Jan and I invited a few experts from Cologne and abroad to join us in a discussion on archaeogaming. We were very happy to have Csilla Ariese (University of Amsterdam), Angus Mol (University of Leiden), Jonas Zimmer (Cologne Game Lab) and Felix Zimmermann (University of Cologne). All of them brought different qualifications and experiences, which really enriched the conversation.

There were three parts to our event: At first we asked for an introduction of our speakers, who told us already a bit about their research projects and their favourite games. Secondly, we prepared 5 statements, „theses“, which would be discussed – we only managed to get to thesis three, because time ran out, but I count this as a sign of a lively debate – and at the end our students gave a short introduction to topics discussed in our class in form of a poster slam. Even though they had to present in a foreign language and in front of 60 people, they did really well and earned their price!

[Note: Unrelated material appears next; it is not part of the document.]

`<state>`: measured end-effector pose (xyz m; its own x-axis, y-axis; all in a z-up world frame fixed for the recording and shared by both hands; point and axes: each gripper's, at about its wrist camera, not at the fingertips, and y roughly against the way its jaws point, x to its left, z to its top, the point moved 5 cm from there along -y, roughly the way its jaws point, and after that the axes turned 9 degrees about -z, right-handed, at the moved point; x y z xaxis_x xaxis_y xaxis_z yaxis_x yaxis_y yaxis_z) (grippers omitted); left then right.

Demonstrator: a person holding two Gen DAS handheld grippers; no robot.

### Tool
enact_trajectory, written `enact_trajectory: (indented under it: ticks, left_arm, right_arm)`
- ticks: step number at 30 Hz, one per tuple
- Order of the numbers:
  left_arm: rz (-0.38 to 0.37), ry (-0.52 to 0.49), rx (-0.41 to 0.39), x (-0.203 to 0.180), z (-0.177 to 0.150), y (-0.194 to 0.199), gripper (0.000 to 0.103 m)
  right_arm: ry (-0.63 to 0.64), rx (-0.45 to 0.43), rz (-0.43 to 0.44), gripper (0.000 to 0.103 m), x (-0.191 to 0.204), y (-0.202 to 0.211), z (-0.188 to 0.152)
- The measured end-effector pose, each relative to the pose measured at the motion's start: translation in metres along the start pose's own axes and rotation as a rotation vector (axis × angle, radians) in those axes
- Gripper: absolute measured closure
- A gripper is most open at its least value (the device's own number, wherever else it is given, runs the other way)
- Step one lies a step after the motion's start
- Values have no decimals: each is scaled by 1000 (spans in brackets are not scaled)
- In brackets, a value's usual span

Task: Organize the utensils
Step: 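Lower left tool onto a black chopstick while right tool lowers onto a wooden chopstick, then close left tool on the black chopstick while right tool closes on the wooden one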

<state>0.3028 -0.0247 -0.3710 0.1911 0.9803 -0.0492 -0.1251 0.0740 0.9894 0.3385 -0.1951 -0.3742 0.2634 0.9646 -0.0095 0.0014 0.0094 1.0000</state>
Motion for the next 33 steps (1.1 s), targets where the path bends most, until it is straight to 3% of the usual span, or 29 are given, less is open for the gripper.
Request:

An unofficial get together with coffee and cookies to unwind and chat followed. Also, we tweeted about the discussion under the hashtag #dis_CoP.

I don’t think I can do the in-depth analysis of the whole discussion in one go, so I’ll just start with the first thesis in this blog post and later add extra posts for the other two. So, this was number one:

 It is important that historical Computer-and Video games show the past as authentically as possible.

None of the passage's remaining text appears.